Nas residências, o consumo de energia cresceu 6,5%, enquanto no comércio o avanço foi de 7,1%. Na indústria, a taxa de crescimento foi de 4,3% no semestre, após avanço de 3,6% registrado em todo o ano de 2006.
De acordo com a EPE, os crescimentos mensais significativos desde o início do ano estão diretamente ligados ao avanço da economia brasileira, com destaque para o aumento da renda, a queda dos juros, a disponibilidade e alongamento do crédito, entre outros dados que colaboraram para o aumento da demanda.

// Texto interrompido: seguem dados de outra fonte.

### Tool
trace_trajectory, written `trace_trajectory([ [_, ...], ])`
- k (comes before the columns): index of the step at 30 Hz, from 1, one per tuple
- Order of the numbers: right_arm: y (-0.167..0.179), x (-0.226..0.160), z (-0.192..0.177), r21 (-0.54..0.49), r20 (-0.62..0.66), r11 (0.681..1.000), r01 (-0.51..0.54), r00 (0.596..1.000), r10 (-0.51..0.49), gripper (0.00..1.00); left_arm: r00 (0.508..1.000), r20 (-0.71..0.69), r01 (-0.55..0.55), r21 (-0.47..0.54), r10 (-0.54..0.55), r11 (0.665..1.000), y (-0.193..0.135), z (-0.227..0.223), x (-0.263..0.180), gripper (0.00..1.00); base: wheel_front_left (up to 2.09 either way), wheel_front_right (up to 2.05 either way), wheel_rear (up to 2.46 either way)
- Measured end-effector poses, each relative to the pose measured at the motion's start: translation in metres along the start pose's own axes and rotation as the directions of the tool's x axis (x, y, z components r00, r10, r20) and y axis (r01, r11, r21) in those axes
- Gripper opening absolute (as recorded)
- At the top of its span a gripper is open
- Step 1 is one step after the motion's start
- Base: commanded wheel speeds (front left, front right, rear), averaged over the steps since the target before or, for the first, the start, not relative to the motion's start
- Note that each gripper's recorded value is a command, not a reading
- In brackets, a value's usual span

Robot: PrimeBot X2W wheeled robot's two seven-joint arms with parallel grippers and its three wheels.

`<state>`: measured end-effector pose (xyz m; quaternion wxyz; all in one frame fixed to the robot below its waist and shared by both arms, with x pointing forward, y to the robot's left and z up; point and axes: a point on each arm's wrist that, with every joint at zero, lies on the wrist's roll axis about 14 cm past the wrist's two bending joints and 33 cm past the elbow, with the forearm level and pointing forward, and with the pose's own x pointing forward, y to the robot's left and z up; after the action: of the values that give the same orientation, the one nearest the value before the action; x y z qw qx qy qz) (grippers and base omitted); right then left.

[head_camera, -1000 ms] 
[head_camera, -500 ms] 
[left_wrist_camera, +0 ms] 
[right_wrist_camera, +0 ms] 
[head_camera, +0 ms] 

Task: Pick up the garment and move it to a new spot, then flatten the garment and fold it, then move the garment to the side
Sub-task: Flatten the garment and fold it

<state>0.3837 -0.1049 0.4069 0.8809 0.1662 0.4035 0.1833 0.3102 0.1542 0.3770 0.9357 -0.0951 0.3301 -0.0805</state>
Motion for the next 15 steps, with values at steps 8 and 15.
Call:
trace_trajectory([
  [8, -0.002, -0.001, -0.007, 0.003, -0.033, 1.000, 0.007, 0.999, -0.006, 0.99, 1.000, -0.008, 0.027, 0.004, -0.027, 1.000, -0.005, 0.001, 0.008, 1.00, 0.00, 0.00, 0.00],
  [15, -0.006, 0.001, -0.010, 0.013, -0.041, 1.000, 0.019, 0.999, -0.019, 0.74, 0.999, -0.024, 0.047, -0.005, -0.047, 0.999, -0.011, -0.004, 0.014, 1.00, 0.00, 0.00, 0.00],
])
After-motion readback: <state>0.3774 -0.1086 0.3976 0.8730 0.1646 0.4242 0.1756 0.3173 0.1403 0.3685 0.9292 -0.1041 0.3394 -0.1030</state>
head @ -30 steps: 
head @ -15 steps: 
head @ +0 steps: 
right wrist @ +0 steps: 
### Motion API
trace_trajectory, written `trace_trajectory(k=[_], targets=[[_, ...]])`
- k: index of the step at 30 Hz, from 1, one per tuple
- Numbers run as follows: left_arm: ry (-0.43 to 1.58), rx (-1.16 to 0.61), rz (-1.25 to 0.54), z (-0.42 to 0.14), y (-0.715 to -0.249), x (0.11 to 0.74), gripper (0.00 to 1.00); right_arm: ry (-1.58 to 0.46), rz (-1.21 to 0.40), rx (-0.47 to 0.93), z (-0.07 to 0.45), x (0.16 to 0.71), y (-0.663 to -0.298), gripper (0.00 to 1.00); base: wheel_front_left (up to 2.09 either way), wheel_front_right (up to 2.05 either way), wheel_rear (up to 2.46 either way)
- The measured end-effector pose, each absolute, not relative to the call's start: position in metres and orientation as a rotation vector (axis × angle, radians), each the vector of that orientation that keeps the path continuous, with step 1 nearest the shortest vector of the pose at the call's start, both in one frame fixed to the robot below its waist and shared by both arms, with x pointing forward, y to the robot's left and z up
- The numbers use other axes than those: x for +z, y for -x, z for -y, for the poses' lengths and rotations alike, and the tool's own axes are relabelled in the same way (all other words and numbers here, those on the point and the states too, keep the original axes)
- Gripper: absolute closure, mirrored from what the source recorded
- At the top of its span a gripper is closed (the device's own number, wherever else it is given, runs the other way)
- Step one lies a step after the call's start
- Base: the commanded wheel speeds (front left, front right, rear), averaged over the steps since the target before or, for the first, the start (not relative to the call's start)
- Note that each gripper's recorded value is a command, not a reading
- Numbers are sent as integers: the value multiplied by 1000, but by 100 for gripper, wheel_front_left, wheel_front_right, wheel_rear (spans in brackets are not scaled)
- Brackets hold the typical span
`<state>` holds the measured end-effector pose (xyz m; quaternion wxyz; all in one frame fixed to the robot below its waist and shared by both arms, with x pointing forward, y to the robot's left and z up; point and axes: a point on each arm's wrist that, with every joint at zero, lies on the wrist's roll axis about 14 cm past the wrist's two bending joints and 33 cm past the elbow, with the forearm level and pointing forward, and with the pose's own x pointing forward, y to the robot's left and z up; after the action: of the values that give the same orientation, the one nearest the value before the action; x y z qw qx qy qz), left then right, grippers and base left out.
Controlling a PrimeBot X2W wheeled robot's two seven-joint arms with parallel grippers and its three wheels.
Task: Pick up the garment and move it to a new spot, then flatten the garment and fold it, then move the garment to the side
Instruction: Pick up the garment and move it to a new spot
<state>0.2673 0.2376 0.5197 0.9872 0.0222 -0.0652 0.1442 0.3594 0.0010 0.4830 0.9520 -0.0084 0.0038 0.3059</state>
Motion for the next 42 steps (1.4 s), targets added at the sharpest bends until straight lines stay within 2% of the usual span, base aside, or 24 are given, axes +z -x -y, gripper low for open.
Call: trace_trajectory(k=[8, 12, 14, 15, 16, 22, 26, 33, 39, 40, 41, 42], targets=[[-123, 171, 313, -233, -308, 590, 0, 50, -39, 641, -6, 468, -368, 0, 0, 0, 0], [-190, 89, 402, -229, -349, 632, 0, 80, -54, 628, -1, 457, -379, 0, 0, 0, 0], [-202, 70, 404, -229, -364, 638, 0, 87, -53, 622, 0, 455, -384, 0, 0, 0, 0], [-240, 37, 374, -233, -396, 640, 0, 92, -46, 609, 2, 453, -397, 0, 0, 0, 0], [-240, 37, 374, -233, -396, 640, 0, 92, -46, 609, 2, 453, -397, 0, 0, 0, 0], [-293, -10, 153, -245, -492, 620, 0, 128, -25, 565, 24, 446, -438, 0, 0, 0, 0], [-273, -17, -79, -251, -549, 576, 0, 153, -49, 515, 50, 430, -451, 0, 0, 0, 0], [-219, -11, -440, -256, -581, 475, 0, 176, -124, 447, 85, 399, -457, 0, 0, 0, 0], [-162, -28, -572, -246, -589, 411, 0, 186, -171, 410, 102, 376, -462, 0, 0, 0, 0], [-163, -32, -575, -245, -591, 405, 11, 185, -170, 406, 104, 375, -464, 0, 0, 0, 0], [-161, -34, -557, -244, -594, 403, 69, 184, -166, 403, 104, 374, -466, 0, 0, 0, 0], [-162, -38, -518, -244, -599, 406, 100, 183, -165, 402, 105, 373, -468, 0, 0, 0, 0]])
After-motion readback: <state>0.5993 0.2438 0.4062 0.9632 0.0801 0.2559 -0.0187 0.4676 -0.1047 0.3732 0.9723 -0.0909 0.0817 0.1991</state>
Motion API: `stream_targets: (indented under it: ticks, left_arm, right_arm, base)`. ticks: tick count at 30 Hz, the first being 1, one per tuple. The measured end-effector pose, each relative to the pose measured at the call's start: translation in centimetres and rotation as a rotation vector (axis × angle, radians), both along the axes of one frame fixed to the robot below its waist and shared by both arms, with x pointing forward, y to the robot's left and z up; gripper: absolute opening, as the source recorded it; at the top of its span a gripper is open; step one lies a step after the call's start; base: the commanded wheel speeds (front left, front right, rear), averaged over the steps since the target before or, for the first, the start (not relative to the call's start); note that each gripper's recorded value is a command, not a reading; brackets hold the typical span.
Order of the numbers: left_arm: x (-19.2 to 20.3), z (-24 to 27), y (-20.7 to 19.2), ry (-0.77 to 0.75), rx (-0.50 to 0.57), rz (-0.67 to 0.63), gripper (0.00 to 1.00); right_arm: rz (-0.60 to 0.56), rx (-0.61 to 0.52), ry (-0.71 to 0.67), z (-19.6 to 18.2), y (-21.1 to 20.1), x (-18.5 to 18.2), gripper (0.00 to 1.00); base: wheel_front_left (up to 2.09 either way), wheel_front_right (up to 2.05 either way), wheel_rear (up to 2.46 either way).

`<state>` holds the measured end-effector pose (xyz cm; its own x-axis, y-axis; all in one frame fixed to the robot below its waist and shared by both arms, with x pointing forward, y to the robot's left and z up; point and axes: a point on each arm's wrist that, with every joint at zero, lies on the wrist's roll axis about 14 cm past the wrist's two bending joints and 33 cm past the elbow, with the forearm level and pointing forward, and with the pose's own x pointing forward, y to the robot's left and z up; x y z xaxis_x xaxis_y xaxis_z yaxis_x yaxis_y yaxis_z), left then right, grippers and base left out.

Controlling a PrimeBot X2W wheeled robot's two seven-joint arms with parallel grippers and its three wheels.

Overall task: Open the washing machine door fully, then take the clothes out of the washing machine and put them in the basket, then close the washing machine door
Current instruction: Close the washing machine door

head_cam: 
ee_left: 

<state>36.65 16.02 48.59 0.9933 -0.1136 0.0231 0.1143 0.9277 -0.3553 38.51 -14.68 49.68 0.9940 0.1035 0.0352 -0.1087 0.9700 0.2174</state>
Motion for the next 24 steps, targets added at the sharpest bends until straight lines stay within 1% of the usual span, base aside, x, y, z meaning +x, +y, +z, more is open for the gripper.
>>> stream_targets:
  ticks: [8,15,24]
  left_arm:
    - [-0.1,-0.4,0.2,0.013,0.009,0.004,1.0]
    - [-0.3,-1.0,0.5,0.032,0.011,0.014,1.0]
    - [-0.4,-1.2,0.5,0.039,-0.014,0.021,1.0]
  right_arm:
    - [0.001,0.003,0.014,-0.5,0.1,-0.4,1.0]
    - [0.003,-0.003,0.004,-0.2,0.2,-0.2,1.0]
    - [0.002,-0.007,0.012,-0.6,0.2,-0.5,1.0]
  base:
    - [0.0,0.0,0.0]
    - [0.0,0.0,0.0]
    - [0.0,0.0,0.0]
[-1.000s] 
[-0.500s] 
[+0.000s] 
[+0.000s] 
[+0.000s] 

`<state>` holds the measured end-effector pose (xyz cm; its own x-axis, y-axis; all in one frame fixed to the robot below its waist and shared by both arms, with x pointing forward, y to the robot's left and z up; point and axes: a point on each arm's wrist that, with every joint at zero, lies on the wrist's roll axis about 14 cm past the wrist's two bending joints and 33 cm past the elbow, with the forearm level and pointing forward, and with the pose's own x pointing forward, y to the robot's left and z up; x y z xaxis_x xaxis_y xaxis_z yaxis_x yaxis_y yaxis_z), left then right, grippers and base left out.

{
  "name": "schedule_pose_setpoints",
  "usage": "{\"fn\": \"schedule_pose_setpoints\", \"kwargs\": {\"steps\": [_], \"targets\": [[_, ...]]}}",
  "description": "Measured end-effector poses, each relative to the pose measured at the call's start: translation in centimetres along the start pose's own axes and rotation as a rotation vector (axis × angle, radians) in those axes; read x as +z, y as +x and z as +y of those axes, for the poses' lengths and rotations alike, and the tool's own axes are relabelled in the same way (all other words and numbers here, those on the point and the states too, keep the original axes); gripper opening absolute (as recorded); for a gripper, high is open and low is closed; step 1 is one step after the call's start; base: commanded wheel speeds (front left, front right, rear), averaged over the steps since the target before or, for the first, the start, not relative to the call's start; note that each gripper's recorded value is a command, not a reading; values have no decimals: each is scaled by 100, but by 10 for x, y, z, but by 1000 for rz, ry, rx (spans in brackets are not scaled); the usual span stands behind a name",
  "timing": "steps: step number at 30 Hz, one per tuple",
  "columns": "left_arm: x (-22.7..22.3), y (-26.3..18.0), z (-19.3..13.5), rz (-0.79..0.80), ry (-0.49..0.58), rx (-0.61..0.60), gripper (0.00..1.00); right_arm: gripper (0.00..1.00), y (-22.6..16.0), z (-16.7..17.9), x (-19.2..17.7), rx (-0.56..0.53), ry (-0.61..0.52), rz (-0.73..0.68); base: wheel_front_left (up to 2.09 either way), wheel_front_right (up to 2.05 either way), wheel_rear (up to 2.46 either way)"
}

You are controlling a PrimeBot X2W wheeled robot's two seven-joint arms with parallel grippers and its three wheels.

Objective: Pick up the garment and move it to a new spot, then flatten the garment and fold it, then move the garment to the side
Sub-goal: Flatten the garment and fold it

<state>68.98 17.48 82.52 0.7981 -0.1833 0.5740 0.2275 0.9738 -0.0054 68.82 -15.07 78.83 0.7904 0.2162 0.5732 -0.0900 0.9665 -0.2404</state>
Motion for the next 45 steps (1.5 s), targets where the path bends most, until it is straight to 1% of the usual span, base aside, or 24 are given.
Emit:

Na classe residencial, houve aumento de 3,9% no número de novas unidades consumidoras atendidas pela rede no primeiro semestre, em relação aos primeiros seis meses do ano passado, o que significou a entrada de 902 mil novos clientes entre janeiro e junho deste ano. O aumento da renda também colaborou para o crescimento do consumo médio residencial no país, que passou de 141,6 kWh/mês em 2006 para 144,1 kWh/mês no primeiro semestre de 2007, com avanço em todas as regiões analisadas.
A análise apenas do consumo residencial mostra que as regiões Norte e Nordeste tiveram o maior crescimento no primeiro semestre, ambas com taxas de 8,2%. No Nordeste, o Rio Grande do Norte apresentou alta de 12% no consumo residencial, enquanto na Bahia o avanço foi de 9%.
O segmento de consumidores comerciais apresenta não apenas bom índice de abertura de novos pontos, como também um incremento nas atividades, o que levou a uma alta de 7,1% no consumo de energia elétrica no primeiro semestre.